Sass eyed the cake. “And you didn’t do anything funny to it?”

Lira’s jaw dropped then she jerked one shoulder. “I guess that’s fair, but this is regular cake. No magic. I did promise, you know.”

Sass finally took the cake from Lira, the warmth of it seeping through the cloth and into her fingers. “I suppose baking solved a lot of problems when we were trying to attract folks back to the tavern. Didn’t you also use an apple cider cake as a thank you after Korl made you an oven?”

Lira's cheeks flushed pink, but she laughed. "I might have, which is how I know it works. No magic needed.”

Sass lifted the wrapped cake to her nose, inhaling the rich scents of cinnamon and tart apple cider that wafted from the cloth. “If this works, I’ll owe you one.”

Her friend squeezed her shoulder gently. "That's what friends do. Now go on, before you lose your nerve and the cake loses its heat.”

Sass gave a determined nod as she left her apron on the bar and strode from the tavern.

The door of The Tusk the stream gurgling on one side and horses' hooves shuffling in the distance on the other.
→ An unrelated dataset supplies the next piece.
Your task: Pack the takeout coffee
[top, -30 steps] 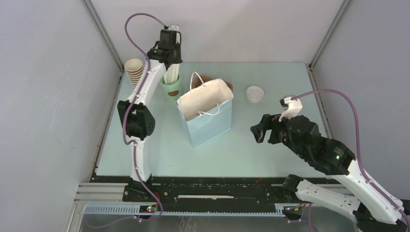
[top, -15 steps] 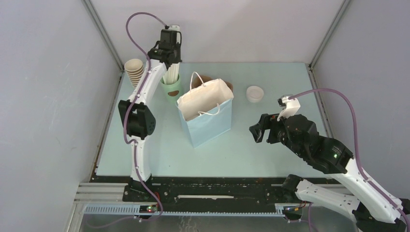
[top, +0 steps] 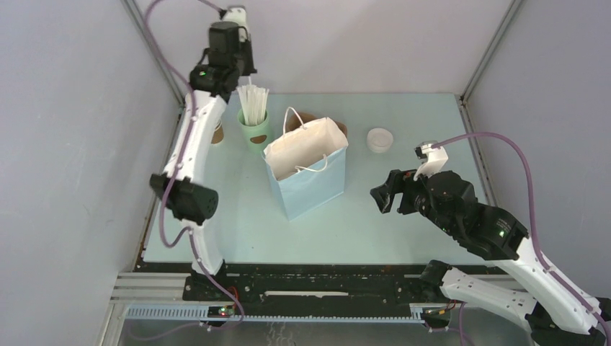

As she approached the stone bridge that spanned the stream, Sass could smell the lingering traces of heated metal and wood smoke from the day's work at the blacksmith's forge.

The combined blacksmith and wheelwright workshops stood on the far side of the bridge, and smoke still drifted from the forge's chimney, suggesting that Vorto and Klaff had been working late into the evening.

The house attached to the workshops spilled golden light from its windows, and Sass could see movement through them as she hurried across the bridge.

She paused when she reached the door, her heart knocking against her ribs. The cake in her arms was leaden, and she couldn’t seem to raise an arm to knock. What if Val was angry at her? Or worse, what if she’d misread the situation entirely and Val didn’t care?

One foot was poised to spin her around, but she gritted her teeth and rapped one knuckle on the door before she could talk herself out of it. When there was nothing but silence inside, her heart plummeted.

“Hells and cinders,” she muttered as she looked back at the bridge and wondered how fast her short legs could take her back over it. “This was a mistake.”